- EXERCISE GOAL
Scan the entries below. Report each line where the string "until" occurs.

- Collection entries
- Opening Delimiter -

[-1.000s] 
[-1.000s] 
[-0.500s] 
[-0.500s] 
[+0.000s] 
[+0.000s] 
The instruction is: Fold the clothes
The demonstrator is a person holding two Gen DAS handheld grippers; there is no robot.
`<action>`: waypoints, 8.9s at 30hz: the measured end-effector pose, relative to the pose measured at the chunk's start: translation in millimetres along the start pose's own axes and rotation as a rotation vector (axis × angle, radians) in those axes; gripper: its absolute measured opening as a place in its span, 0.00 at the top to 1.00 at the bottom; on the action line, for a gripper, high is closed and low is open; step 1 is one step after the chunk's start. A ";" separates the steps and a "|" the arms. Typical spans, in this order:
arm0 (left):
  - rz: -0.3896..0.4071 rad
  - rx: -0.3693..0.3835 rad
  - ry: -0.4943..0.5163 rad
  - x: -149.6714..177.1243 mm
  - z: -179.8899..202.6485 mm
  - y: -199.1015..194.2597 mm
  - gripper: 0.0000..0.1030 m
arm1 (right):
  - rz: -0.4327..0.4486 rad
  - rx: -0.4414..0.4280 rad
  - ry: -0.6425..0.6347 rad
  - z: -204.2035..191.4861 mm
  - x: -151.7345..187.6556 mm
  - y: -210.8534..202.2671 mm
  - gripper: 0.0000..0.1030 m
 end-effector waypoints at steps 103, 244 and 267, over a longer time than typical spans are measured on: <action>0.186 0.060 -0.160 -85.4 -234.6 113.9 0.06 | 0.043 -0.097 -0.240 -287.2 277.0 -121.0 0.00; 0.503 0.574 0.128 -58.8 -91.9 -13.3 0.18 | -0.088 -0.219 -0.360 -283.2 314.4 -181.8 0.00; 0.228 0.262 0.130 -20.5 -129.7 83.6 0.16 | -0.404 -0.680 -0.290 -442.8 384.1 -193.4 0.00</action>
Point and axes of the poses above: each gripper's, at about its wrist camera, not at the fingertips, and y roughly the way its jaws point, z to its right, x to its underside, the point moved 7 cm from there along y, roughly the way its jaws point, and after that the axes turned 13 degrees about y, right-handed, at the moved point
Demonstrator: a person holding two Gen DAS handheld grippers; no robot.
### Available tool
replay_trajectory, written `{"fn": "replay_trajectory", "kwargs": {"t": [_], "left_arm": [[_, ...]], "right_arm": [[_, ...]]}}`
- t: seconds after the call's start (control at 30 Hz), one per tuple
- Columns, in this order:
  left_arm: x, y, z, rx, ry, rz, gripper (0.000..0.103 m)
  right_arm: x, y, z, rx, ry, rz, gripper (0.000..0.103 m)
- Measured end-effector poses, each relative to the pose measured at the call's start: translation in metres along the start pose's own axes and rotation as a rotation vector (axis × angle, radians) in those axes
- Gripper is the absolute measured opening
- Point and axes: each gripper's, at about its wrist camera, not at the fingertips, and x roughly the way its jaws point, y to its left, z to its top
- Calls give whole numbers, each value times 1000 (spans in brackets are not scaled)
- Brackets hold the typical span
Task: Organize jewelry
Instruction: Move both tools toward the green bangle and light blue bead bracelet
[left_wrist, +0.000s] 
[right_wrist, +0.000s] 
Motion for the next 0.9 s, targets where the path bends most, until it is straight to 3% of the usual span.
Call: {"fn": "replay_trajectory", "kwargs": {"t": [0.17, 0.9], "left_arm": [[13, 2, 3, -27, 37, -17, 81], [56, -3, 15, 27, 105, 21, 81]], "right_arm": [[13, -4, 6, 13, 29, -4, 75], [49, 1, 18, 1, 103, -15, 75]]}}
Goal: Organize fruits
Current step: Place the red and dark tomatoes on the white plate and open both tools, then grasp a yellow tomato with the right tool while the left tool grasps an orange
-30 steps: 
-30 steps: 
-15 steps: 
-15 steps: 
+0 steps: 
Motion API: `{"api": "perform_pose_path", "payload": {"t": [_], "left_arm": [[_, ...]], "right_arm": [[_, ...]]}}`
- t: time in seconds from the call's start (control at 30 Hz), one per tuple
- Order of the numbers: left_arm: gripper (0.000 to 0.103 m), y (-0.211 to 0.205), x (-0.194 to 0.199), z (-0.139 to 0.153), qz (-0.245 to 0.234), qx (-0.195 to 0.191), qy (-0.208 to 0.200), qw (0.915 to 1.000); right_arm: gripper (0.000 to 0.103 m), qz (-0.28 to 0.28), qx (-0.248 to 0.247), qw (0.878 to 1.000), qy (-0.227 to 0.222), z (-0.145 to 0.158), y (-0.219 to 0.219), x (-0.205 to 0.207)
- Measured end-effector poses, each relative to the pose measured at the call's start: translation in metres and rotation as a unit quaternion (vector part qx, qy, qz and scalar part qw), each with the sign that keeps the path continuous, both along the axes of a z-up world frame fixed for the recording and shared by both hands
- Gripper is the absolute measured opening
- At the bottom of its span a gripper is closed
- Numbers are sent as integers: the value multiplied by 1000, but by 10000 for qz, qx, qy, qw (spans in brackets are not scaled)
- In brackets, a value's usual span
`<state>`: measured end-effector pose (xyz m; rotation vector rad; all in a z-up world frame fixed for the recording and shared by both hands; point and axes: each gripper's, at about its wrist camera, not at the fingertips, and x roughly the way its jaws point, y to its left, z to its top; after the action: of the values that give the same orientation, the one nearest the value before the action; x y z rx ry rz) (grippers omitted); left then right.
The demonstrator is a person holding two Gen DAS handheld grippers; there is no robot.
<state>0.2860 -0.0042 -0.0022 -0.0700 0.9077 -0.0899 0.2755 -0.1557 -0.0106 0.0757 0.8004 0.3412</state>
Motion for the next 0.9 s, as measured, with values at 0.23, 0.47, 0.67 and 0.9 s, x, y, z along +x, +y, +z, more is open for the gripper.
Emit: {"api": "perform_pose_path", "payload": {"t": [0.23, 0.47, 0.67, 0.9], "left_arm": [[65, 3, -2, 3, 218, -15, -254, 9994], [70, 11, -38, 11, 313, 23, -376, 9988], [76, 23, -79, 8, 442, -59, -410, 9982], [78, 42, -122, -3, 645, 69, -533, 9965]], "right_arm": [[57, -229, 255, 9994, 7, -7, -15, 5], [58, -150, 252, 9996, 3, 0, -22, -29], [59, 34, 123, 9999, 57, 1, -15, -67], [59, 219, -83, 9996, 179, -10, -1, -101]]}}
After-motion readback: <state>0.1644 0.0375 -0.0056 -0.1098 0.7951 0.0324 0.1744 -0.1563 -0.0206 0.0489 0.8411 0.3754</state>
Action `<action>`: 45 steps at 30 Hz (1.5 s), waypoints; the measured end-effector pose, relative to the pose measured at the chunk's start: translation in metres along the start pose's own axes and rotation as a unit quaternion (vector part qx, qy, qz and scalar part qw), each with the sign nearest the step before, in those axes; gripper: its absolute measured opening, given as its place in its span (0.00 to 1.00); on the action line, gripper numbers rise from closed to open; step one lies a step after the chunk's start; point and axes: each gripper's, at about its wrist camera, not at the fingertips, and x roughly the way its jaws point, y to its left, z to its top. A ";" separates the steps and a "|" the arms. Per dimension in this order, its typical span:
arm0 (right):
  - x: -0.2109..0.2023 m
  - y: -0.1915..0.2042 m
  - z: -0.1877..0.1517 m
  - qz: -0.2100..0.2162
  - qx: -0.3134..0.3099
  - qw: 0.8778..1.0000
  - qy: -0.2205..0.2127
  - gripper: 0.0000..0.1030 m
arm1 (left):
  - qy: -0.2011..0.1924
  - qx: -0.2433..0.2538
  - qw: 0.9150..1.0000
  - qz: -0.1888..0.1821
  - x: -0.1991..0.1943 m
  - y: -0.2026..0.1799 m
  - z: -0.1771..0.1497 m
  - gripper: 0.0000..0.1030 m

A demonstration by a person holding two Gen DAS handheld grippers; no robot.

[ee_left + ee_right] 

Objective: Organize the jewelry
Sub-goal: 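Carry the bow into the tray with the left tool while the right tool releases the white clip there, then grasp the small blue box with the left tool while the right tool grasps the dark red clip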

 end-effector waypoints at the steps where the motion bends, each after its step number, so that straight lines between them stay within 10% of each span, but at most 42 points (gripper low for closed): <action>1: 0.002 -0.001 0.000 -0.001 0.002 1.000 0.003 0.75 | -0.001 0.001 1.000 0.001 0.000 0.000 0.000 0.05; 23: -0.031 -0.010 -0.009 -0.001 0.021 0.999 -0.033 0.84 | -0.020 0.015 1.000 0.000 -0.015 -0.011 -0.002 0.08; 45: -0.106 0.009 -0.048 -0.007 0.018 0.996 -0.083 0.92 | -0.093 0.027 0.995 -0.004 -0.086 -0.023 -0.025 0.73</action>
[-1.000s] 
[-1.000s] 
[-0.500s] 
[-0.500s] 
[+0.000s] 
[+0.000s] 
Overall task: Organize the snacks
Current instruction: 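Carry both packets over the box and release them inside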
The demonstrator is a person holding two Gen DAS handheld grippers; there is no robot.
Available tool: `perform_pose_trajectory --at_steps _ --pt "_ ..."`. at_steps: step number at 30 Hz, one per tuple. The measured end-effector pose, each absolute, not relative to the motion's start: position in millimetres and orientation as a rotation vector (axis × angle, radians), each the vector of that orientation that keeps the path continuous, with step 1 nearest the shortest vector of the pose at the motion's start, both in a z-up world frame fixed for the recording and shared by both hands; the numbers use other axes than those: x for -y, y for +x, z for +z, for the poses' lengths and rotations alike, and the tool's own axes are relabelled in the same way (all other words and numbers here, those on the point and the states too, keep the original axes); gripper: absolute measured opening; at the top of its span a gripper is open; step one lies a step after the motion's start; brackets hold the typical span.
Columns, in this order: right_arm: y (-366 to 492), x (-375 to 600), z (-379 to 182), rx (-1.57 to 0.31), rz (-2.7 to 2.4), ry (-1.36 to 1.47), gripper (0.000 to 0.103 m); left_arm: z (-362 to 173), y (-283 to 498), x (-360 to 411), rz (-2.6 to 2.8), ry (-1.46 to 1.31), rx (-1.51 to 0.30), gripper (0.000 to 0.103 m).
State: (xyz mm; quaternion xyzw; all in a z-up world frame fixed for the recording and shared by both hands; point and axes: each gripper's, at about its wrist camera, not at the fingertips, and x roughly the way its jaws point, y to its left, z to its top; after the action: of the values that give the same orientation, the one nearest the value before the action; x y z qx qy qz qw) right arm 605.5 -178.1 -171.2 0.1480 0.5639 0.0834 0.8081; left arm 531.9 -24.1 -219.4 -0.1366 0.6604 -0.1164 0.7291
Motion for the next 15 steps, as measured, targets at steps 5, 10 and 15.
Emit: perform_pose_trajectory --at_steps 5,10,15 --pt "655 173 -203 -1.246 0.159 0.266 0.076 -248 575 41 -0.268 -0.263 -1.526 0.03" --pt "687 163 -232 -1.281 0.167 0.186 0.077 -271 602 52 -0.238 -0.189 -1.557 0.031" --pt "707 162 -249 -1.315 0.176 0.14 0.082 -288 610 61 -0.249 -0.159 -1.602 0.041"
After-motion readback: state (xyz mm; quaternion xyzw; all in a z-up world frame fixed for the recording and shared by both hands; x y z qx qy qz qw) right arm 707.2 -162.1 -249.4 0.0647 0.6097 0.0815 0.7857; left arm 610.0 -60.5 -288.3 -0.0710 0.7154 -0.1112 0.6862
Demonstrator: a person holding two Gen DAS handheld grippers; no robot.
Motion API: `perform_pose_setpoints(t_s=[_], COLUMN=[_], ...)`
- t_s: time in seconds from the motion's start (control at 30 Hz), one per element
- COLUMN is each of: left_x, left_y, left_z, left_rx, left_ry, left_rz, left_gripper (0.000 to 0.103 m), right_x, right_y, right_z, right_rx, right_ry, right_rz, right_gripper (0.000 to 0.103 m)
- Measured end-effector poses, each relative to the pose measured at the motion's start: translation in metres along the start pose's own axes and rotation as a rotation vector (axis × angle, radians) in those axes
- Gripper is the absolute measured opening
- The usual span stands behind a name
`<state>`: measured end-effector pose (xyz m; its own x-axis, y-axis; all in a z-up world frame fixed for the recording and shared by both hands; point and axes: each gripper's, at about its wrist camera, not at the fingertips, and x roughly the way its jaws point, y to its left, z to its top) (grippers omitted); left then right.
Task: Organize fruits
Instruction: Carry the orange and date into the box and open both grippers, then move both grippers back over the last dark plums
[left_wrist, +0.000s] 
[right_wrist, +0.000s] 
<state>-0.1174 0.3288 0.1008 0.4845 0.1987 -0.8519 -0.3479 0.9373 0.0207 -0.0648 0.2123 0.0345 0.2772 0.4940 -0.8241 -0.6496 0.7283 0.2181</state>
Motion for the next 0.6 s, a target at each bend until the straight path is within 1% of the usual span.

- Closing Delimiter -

- TASK OUTPUT
Motion for the next 0.9 s, targets where the path bends most, until it is straight to 3% of the usual span.
Motion for the next 0.6 s, a target at each bend until the straight path is within 1% of the usual span.

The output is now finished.